Benjamin Freidlin benjamin at allthecraze.com
Thu Oct 16 20:55:51 CEST 2003


Based on the script that someone originally posted, this is what I have,
however it doesn't seem to work. Let me ask this, before I run PD, I
should *not* be hearing anything correct? Currently I hear something
because the line in volume is up, if I shutoff this volume then I hear
nothing, but then when I run this script in PD I still don't hear
anything. I did swap the adc for the osc..

Not sure what I'm missing :(

#N canvas 0 0 456 306 12;
#X obj 99 217 dac~;
#X obj 98 96 adc~ 440;
#X floatatom 98 73 5 0 0 0 - - -;
#X obj 99 129 delwrite~ delay_line 1000;
#X obj 99 173 delread~ delay_line 1000;
#X obj 98 20 loadbang;
#X msg 98 46 440;
#X text 156 71 <-- fiddle with this;
#X obj 346 218 loadbang;
#X msg 346 247 \; pd dsp 1;
#X connect 1 0 3 0;
#X connect 2 0 1 0;
#X connect 4 0 0 0;
#X connect 4 0 0 1;
#X connect 5 0 6 0;
#X connect 6 0 2 0;
#X connect 8 0 9 0;

-----Original Message-----
From: pd-list-admin at iem.at [mailto:pd-list-admin at iem.at] On Behalf Of
Benjamin Freidlin
Sent: Wednesday, October 15, 2003 10:48 AM
To: pd-list at iem.kug.ac.at
Subject: Re: [PD] New user question: How to create simple audio delay?

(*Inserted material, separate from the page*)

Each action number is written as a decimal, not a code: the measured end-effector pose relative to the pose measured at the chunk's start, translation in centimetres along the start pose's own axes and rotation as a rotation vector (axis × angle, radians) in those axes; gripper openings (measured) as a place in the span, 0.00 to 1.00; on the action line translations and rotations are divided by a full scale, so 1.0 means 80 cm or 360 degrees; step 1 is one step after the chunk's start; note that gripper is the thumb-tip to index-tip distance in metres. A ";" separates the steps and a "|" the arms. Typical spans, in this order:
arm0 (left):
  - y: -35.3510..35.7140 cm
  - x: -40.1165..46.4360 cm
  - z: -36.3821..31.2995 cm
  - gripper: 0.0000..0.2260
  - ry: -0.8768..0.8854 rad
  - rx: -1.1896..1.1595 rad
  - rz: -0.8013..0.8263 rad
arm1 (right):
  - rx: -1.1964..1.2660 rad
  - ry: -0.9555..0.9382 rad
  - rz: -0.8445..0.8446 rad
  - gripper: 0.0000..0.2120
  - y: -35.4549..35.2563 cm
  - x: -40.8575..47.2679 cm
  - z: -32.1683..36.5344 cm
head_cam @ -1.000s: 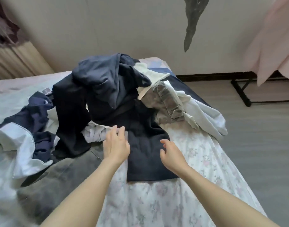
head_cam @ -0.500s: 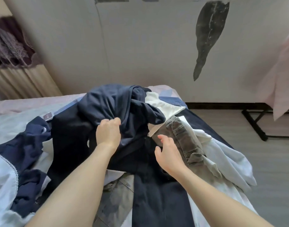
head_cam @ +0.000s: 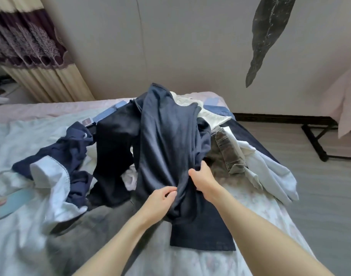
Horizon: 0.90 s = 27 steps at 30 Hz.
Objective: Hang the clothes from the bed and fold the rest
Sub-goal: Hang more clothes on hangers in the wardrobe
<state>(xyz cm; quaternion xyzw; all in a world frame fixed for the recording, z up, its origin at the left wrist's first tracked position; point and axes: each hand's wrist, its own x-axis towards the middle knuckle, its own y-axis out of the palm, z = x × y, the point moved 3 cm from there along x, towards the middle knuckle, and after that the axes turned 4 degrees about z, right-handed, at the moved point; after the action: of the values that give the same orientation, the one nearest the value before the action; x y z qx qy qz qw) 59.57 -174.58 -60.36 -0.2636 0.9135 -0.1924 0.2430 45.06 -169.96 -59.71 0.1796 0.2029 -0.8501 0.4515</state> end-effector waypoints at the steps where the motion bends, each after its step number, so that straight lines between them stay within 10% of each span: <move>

Thanks for the extra explanation. I am guessing dac is digital audio
converter or something like that? i am not from the audio world
unfortunately, in fact i'm from the real-time 3d dev world so a lot of
this stuff is new to me. 

but again thanks for the hand holding. if i still have trouble after
trying to modify the sample and reading the docs, i'll post back.

---------- Original Message ----------------------------------
From: "matthew jones" <M.Jones at signal.qinetiq.com>
Date:  Wed, 15 Oct 2003 15:35:36 +0100

I'm sure you'll get a few other replies but I thought I'd send it
anyways...
ADC stands for Analogue-to-Digital Converter, the circuitry in your
sound
card that every few nanoseconds looks at the voltage it's being sent via
the
line-in socket (yes, all audio signals will be in the form of a
fluctuating
voltage in the Analogue domain) which is clearly an analogue signal, and
sends a corresponding number to the computer.  The higher the number the
higher the voltage at that particular instant. the output number is
clearly
a digital number, since there is finite precision in this circuitry.

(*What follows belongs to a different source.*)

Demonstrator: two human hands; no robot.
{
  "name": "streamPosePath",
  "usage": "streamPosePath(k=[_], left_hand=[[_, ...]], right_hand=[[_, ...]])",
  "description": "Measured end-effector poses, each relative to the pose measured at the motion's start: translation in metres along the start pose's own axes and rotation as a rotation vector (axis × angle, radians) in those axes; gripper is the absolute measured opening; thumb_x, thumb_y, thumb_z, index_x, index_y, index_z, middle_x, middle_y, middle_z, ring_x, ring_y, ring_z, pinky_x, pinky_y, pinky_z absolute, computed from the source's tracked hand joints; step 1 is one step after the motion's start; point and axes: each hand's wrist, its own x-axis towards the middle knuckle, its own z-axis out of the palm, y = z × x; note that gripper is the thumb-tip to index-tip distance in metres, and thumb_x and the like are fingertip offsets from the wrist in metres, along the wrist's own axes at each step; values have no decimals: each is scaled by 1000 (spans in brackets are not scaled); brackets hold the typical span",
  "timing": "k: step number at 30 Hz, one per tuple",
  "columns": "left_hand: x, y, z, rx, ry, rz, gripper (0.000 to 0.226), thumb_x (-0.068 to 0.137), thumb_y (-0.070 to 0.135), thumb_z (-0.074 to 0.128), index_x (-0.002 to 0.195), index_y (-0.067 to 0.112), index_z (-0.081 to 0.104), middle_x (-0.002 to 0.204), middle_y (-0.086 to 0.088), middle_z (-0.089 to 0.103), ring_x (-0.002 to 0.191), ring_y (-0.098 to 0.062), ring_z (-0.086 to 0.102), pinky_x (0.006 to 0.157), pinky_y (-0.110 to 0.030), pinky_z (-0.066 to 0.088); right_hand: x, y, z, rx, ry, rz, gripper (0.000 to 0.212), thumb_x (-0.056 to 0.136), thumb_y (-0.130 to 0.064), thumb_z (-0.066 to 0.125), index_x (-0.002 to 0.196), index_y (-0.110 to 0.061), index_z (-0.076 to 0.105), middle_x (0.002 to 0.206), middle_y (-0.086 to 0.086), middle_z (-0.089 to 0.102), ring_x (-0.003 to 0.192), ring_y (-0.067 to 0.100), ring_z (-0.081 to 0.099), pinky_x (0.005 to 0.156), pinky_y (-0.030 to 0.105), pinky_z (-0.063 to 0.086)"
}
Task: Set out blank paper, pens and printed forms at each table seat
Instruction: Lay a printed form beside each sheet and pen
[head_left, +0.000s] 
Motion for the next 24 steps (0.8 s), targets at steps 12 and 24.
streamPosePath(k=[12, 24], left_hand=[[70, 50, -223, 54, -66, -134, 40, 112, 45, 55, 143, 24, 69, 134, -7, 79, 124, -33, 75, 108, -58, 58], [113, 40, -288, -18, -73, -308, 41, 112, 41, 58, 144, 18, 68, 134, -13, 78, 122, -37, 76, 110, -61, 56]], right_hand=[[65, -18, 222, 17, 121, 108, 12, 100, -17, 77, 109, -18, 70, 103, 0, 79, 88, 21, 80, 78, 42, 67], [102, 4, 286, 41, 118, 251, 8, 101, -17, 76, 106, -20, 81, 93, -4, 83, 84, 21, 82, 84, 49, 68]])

Hence this is called sampling - every N nanoseconds it samples the input
to
find out its value, and sends a corresponding number, called a 'sample'.
you then get a long series of numbers into the computer, which you can
save
to hard disc in the form of a wav file, or PD can read them via the
[adc~]
object.  So from the outlet of this object comes a fast stream of
numbers
between 0 and 1 (1 corresponding to the maximum input voltage on your
soundcard), which you can then stream to a [dac~] object for instance...
can
you guess what this stands for? (ha, joke.  me? patronising??!)

the [delwrite~] object is just being told to send out the sample that
was
read M miliseconds ago.

sorry if all this is way below your level, but it's hard to know where
to
start sometimes.
have fun with pd! see what else can be done!